>>>

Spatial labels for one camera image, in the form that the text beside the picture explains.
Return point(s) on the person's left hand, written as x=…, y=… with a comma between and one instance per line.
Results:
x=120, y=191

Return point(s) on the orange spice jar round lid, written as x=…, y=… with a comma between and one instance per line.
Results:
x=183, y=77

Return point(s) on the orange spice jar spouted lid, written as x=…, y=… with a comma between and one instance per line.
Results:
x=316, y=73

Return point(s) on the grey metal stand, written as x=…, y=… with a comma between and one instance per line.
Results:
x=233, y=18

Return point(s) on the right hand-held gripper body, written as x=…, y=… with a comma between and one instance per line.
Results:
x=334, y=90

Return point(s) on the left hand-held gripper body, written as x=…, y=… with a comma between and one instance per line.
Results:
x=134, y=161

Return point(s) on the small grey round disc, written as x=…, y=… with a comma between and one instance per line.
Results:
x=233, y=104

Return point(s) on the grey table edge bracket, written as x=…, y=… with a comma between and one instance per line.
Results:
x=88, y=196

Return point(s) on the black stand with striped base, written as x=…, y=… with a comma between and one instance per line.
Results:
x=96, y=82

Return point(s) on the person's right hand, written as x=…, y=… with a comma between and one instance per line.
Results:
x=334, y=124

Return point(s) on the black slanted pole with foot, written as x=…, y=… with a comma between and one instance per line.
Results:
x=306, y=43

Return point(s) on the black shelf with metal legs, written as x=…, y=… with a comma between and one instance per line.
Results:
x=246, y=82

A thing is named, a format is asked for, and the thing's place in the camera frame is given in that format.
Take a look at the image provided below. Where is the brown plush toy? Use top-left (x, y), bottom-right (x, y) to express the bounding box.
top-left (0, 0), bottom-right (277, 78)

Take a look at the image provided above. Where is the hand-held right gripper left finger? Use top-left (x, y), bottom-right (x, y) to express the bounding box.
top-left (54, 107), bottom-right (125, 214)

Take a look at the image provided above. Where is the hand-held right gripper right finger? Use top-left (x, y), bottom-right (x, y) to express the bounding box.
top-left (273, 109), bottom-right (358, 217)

<<<
>>>

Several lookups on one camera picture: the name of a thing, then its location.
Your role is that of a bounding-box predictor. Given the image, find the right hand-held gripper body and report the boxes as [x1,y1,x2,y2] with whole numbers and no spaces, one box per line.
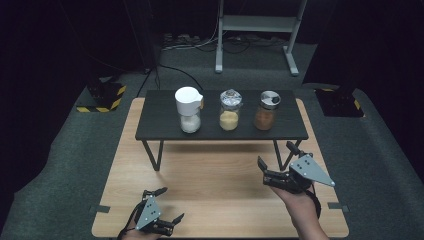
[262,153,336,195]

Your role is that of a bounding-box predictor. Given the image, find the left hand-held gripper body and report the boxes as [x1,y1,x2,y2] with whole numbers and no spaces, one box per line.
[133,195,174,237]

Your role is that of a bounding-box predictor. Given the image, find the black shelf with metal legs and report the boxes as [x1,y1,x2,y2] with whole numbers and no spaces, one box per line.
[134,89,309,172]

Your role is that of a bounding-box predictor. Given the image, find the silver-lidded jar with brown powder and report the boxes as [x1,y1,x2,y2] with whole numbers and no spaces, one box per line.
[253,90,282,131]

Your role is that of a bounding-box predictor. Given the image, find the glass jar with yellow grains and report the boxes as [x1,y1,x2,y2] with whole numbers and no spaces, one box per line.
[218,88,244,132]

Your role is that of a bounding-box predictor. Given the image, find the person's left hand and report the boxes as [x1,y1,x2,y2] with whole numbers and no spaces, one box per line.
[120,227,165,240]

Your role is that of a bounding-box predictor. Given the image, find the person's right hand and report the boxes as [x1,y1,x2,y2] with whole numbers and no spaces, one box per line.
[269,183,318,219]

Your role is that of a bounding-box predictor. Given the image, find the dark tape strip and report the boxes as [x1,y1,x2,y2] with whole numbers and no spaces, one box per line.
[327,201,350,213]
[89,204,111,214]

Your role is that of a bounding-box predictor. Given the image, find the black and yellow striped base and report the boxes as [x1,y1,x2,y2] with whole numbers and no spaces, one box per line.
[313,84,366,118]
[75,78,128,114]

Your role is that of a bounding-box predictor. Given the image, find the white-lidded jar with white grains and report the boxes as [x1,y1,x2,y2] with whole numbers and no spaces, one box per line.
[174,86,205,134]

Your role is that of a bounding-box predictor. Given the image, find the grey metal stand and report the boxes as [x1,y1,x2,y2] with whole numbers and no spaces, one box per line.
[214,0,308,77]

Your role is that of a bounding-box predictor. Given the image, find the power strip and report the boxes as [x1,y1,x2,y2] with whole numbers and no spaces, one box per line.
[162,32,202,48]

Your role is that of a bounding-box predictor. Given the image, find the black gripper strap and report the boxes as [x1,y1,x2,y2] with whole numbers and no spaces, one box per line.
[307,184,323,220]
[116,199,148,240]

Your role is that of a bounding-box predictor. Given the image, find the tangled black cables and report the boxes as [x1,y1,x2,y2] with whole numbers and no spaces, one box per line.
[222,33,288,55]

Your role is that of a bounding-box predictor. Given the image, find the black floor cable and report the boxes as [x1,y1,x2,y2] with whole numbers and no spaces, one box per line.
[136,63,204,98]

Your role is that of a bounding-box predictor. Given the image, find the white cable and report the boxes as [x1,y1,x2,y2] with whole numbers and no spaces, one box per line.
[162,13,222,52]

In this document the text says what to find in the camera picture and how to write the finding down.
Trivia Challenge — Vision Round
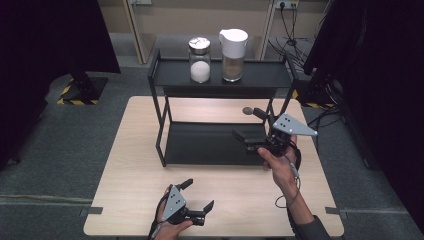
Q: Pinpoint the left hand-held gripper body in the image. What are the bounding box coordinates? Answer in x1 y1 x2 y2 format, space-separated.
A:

<<<
>>>

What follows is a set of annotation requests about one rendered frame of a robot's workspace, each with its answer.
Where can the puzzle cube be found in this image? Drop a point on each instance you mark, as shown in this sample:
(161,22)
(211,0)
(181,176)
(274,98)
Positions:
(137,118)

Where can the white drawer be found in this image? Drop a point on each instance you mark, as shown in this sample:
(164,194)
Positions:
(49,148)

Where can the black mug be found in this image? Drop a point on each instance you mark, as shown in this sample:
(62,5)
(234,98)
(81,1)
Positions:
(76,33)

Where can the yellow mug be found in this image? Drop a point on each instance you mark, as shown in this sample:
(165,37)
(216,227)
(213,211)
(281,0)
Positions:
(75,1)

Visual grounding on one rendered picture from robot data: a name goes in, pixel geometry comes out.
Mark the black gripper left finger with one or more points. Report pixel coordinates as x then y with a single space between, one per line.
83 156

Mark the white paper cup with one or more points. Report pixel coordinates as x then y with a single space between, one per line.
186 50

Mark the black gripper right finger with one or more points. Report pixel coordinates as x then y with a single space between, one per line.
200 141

<<<

Assigned task | Say how many lines above hold "robot", and nothing else.

Exercise response | 2